Question

Let a, b, c be real and $a{{x}^{2}}+bx+c=0$ has two real roots, $\alpha $ and $\beta $ where $\alpha <-1$ and $\beta >1$, then show that $\dfrac{c}{a}+\left| \dfrac{b}{a} \right|<-y$ and find $y$.

Answer 1

Hint: We will assume the roots $\alpha $ and $\beta $ as $\alpha +\lambda =-1$ and $\beta =1+\mu $ $\left\{ \lambda ,\mu >0 \right\}$. We have the relation between the roots of the quadratic equation and the coefficients of the quadratic equation i.e. $\alpha +\beta =\dfrac{-b}{a}$ and $\alpha \beta =\dfrac{c}{a}$. From the values of $\alpha $ and $\beta $, known relationships between them we will calculate the value of $\dfrac{c}{a}+\left| \dfrac{b}{a} \right|$. From the obtained value we will conclude the value of $y$.
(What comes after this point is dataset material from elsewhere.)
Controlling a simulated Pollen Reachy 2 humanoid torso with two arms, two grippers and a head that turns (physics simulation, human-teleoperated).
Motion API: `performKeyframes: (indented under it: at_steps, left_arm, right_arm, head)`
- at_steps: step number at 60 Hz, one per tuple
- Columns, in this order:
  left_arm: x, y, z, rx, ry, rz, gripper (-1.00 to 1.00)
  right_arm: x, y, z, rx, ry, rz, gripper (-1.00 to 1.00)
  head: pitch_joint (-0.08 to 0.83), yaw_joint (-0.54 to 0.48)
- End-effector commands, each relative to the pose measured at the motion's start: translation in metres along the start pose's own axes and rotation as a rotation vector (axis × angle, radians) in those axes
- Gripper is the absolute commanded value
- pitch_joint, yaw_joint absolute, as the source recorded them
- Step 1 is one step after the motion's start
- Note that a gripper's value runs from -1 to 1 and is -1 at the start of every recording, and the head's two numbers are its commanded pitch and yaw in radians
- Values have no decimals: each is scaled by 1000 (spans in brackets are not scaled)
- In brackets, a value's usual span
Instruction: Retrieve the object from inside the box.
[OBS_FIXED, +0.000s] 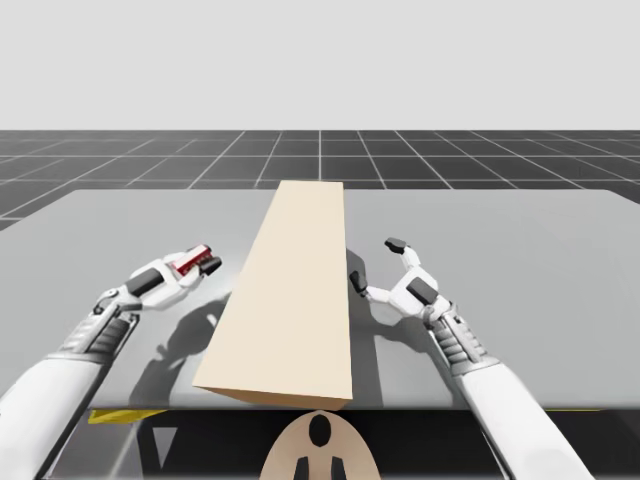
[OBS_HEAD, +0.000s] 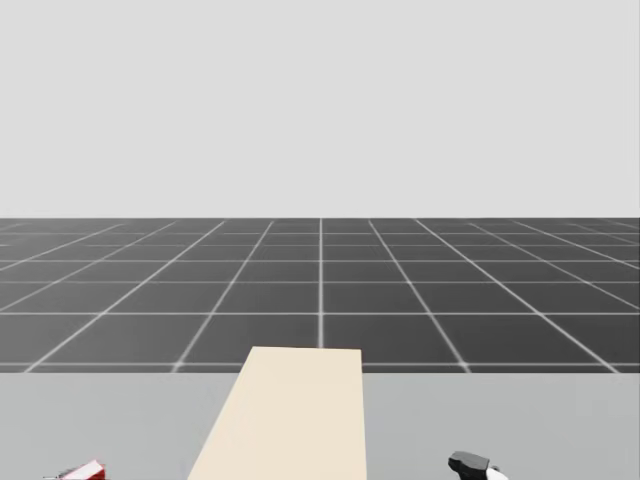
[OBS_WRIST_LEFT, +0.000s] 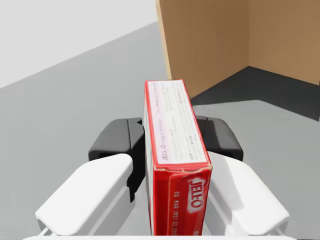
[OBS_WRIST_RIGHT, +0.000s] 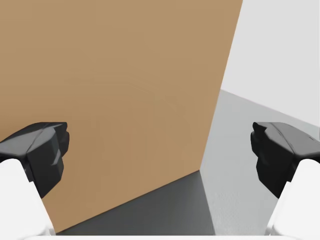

Complete step-by-step solution
Given that,
Let $a$, $b$, $c$ be real and $a{{x}^{2}}+bx+c=0$ has two real roots, $\alpha $ and $\beta $
Let the values of $\alpha $ and $\beta $ are $\alpha +\lambda =-1$ , $\beta =1+\mu $ $\because \alpha <-1,\beta >1$ where $\left\{ \lambda ,\mu >0 \right\}$.
We have relation between the roots of the quadratic equation and the coefficients of the quadratic equation as
$\alpha +\beta =\dfrac{-b}{a}$ and $\alpha \beta =\dfrac{c}{a}$
Now the value of $\dfrac{c}{a}+\left| \dfrac{b}{a} \right|$ can be calculated as
$\dfrac{c}{a}+\left| \dfrac{b}{a} \right|=\alpha \beta +\left| \alpha +\beta \right|$
The values of $\alpha $ from $\alpha +\lambda =-1$ is $\alpha =-1-\lambda $. Substituting the values of $\alpha $ and $\beta $ in the above equation then we will get
$\begin{align}
  & \dfrac{c}{a}+\left| \dfrac{b}{a} \right|=\alpha \beta +\left| \alpha +\beta \right| \\
 & \Rightarrow \dfrac{c}{a}+\left| \dfrac{b}{a} \right|=\left( -1-\lambda \right)\left( 1+\mu \right)+\left| -1-\lambda +1+\mu \right| \\
 & \Rightarrow \dfrac{c}{a}+\left| \dfrac{b}{a} \right|=-1-\mu -\lambda -\lambda \mu +\left| \mu -\lambda \right| \\
\end{align}$
If $\mu >\lambda $ then
$\begin{align}
  & \dfrac{c}{a}+\left| \dfrac{b}{a} \right|=-1-\mu -\lambda -\lambda \mu +\mu -\lambda \\
 & \Rightarrow \dfrac{c}{a}+\left| \dfrac{b}{a} \right|=-1-2\lambda -\lambda \mu \\
 & \Rightarrow \dfrac{c}{a}+\left| \dfrac{b}{a} \right|=-1-\left( 2\lambda +\lambda \mu \right) \\
\end{align}$
For any value of $\mu $ and $\lambda $ the value of $\dfrac{c}{a}+\left| \dfrac{b}{a} \right|$ is always less than $-1$, mathematically
$\therefore \dfrac{c}{a}+\left| \dfrac{b}{a} \right|<-1$
Now comparing the above expression with the given expression $\dfrac{c}{a}+\left| \dfrac{b}{a} \right|<-y$, then the value of $y$ is equal to $1$.

Note: We can also take the assumption that $\lambda >\mu $, then the value of $\dfrac{c}{a}+\left| \dfrac{b}{a} \right|$ is given by
$\begin{align}
  & \dfrac{c}{a}+\left| \dfrac{b}{a} \right|=-1-\mu -\lambda -\lambda \mu +\lambda -\mu \\
 & \Rightarrow \dfrac{c}{a}+\left| \dfrac{b}{a} \right|=-1-2\mu -\lambda \mu \\
 & \Rightarrow \dfrac{c}{a}+\left| \dfrac{b}{a} \right|=-1-\left( 2\mu +\lambda \mu \right) \\
\end{align}$
For any value of $\mu $ and $\lambda $ the value of $\dfrac{c}{a}+\left| \dfrac{b}{a} \right|$ is always less than $-1$, mathematically
$\therefore \dfrac{c}{a}+\left| \dfrac{b}{a} \right|<-1$